For the entries that follow, tally the lines holding the string "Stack". Give the total and nothing else.
(Provided information)
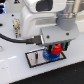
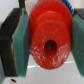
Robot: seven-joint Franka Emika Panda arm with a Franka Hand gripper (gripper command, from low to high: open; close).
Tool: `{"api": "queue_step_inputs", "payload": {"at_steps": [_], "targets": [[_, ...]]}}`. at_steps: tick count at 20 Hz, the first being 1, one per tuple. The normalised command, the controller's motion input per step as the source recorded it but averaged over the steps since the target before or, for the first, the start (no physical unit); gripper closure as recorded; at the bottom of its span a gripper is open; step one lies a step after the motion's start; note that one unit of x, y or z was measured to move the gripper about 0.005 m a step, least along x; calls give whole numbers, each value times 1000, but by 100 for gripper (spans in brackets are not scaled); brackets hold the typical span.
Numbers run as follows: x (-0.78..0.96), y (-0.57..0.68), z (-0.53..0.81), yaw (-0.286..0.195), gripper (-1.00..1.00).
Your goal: Insert the blue gear onto the right peg, followed by the red gear
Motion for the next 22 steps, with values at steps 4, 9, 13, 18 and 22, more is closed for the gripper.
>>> {"api": "queue_step_inputs", "payload": {"at_steps": [4, 9, 13, 18, 22], "targets": [[25, -13, 253, 0, 100], [70, -70, 261, 0, 100], [72, -17, 103, 0, 100], [129, -57, 18, 0, 100], [127, -109, -68, 0, 100]]}}
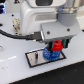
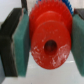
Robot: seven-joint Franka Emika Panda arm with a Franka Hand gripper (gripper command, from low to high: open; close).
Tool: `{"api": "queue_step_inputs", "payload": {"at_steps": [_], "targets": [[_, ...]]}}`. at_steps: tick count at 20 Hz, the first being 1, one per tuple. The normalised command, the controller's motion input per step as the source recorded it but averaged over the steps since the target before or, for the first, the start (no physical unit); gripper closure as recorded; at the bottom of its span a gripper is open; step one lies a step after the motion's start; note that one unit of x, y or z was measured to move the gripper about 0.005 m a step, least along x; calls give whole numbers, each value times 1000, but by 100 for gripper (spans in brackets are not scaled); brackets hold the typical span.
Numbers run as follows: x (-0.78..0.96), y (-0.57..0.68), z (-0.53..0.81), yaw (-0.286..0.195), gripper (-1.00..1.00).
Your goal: Insert the blue gear onto the right peg, followed by the red gear
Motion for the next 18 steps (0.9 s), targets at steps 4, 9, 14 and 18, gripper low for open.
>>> {"api": "queue_step_inputs", "payload": {"at_steps": [4, 9, 14, 18], "targets": [[87, -100, -73, 0, 100], [36, -115, -69, 0, 100], [10, -77, 168, 0, 100], [11, -130, 257, 0, 100]]}}
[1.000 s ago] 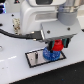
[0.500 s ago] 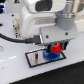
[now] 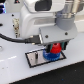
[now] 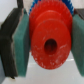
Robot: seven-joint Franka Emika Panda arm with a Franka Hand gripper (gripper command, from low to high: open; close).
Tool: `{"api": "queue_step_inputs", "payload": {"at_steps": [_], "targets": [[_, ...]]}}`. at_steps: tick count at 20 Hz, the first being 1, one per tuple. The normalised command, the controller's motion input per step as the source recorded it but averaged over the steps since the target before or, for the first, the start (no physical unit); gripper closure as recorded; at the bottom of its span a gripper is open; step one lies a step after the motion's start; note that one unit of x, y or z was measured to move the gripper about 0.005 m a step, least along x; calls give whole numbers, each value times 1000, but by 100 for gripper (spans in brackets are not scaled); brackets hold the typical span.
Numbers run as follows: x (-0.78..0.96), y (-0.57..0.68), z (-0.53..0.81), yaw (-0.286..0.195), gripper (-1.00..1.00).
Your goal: Insert the blue gear onto the right peg, followed by the red gear
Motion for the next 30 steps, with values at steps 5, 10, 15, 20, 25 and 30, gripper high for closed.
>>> {"api": "queue_step_inputs", "payload": {"at_steps": [5, 10, 15, 20, 25, 30], "targets": [[8, -65, 116, 0, 100], [20, -24, -165, 0, 100], [27, -109, -233, 0, 100], [108, -92, 124, 0, 100], [81, -42, 84, 0, 100], [85, -71, 20, 0, 100]]}}
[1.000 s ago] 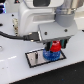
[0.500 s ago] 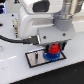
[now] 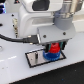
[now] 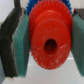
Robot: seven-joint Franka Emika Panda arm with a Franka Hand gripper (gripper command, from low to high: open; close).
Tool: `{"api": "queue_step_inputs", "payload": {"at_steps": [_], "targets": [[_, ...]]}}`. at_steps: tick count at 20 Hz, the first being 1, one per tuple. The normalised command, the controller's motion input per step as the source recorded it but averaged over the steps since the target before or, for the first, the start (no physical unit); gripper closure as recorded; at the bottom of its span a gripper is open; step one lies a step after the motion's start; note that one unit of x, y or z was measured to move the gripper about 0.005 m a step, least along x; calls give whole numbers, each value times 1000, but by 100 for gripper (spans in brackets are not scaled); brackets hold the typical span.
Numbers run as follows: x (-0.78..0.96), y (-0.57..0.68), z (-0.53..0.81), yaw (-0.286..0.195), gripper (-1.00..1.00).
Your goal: Insert the blue gear onto the right peg, followed by the red gear
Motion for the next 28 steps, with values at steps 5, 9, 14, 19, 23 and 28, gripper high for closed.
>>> {"api": "queue_step_inputs", "payload": {"at_steps": [5, 9, 14, 19, 23, 28], "targets": [[77, -68, 75, 0, 100], [4, 27, 247, 0, 100], [-74, 121, 463, 0, 100], [25, -104, 12, 0, 100], [189, -180, -87, 0, 100], [243, -154, -177, 0, 100]]}}
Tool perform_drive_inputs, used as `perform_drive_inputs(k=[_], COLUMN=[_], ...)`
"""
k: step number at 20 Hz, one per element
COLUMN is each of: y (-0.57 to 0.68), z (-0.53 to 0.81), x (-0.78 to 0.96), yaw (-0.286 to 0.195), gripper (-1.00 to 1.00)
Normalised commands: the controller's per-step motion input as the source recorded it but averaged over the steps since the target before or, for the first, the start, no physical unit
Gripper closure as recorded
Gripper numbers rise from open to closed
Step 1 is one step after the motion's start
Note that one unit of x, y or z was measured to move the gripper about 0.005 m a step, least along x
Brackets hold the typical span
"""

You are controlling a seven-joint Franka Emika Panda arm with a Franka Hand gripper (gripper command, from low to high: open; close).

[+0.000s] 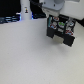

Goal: Open the kcup holder, insert the kcup into the holder, and close the kcup holder

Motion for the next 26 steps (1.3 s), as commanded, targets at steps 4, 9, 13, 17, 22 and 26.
perform_drive_inputs(k=[4,9,13,17,22,26], y=[0.15,0.18,0.04,0.14,0.41,0.56], z=[-0.19,-0.15,-0.09,-0.11,-0.03,0.06], x=[0.58,0.29,0.15,0.02,0.01,-0.05], yaw=[0.095,0.222,0.218,0.231,0.164,0.121], gripper=[-1.0,-1.0,-1.0,-1.0,-1.0,-1.0])
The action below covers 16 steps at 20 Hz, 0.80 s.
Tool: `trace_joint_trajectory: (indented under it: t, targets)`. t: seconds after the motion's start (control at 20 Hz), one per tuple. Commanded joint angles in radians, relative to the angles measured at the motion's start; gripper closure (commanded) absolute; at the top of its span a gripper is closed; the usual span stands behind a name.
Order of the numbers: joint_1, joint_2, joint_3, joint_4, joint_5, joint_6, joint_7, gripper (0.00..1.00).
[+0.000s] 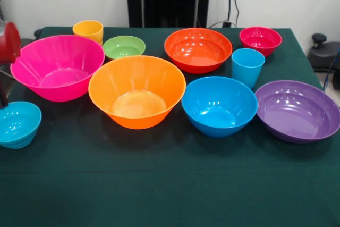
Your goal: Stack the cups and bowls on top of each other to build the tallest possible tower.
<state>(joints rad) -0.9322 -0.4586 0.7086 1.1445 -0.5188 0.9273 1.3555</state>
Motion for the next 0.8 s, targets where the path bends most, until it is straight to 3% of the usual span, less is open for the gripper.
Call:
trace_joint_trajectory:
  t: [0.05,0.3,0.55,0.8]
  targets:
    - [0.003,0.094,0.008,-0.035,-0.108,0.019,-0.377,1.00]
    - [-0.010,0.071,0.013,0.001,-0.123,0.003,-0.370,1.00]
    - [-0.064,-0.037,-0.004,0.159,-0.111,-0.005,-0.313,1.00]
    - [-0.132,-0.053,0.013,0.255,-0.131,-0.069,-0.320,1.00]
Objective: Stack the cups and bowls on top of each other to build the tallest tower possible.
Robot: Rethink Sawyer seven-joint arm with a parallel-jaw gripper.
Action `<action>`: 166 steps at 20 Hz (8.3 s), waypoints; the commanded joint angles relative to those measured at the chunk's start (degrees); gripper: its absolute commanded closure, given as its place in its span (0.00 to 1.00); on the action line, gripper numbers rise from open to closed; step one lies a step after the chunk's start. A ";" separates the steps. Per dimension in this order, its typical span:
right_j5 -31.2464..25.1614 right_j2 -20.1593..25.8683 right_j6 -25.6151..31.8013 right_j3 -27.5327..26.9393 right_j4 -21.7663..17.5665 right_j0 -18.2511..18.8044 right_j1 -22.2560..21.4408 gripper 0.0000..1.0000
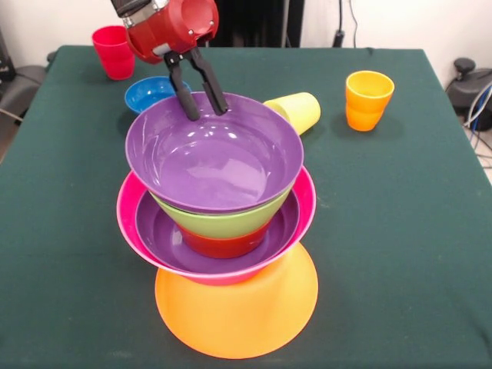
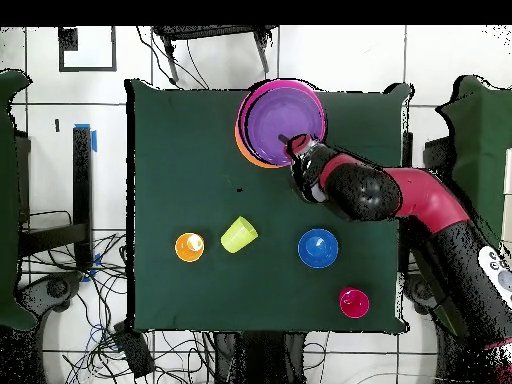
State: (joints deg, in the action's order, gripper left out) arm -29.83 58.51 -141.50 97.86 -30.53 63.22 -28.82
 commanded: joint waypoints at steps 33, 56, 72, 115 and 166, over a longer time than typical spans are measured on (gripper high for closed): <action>-4.47 1.01 7.67 11.42 4.51 1.23 -5.25 0.00; -1.83 -0.08 10.41 15.75 1.47 2.69 9.09 0.00; -3.52 1.10 16.64 7.91 -1.83 3.25 12.98 0.00; 1.18 -0.68 13.59 4.43 -10.57 3.04 15.26 0.00; -1.15 -5.01 15.64 10.34 -17.53 6.15 23.93 0.00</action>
State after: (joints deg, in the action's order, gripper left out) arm -28.15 59.06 -141.50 108.00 -43.97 71.37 -8.19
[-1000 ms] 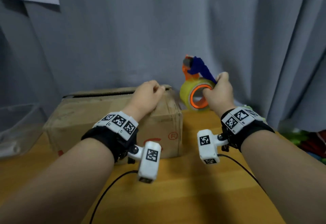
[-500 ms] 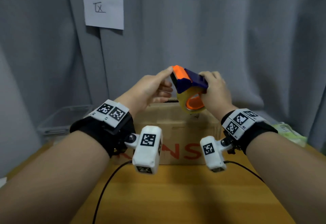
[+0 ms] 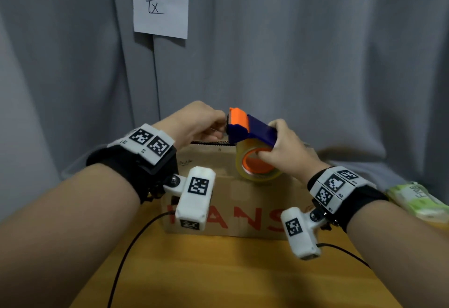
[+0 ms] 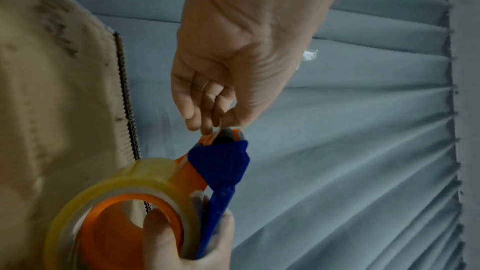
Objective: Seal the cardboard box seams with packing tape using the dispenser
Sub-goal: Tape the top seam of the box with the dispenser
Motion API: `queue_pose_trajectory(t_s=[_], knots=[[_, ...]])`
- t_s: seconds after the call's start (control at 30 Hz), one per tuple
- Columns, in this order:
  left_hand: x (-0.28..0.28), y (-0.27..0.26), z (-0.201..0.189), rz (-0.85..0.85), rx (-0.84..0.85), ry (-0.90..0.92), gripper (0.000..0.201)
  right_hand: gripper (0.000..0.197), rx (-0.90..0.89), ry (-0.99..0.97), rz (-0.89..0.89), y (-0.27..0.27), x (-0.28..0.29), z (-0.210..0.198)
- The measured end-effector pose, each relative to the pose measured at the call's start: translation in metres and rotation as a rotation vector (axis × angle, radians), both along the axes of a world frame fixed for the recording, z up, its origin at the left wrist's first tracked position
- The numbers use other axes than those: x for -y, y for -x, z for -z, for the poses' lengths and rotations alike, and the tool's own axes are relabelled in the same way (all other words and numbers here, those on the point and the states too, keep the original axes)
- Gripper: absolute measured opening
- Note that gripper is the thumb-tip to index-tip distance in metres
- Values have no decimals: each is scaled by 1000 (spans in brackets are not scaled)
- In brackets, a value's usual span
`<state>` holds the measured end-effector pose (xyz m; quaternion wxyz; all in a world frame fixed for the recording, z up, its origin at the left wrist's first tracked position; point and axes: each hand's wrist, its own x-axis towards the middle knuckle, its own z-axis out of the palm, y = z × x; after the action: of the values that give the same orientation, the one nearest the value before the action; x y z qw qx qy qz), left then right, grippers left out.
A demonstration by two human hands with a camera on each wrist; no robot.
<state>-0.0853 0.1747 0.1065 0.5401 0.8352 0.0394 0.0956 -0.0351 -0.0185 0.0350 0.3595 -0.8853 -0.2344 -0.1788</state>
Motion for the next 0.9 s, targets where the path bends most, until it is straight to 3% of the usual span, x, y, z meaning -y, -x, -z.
queue_pose_trajectory(t_s=[0.13, 0.2, 0.33, 0.5, 0.67, 0.77, 0.9], knots=[[5, -8, -20, 61, 41, -148, 19, 95, -45, -111, -294, -6, -1, -1], [2, -11, -29, 83, 41, -244, 21, 102, -25, -36, -355, -7, -6, -5], [-20, -12, -40, 85, -10, -393, 24, 80, 115, 124, -249, -6, -14, -24], [-44, -18, -20, -46, 32, -335, 28, 68, 227, 326, -245, -11, -23, -54], [-95, -17, 1, -167, 49, -207, 30, 64, 270, 506, -179, -25, -18, -52], [-112, -18, 17, -176, 46, -102, 23, 61, 260, 521, -199, -29, -27, -43], [-125, -24, 35, -215, 94, -69, 17, 60, 215, 345, -253, -37, -40, -37]])
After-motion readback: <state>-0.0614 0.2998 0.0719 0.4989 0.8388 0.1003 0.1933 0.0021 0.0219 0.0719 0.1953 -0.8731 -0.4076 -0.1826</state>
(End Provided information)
Solved problem ▸ 2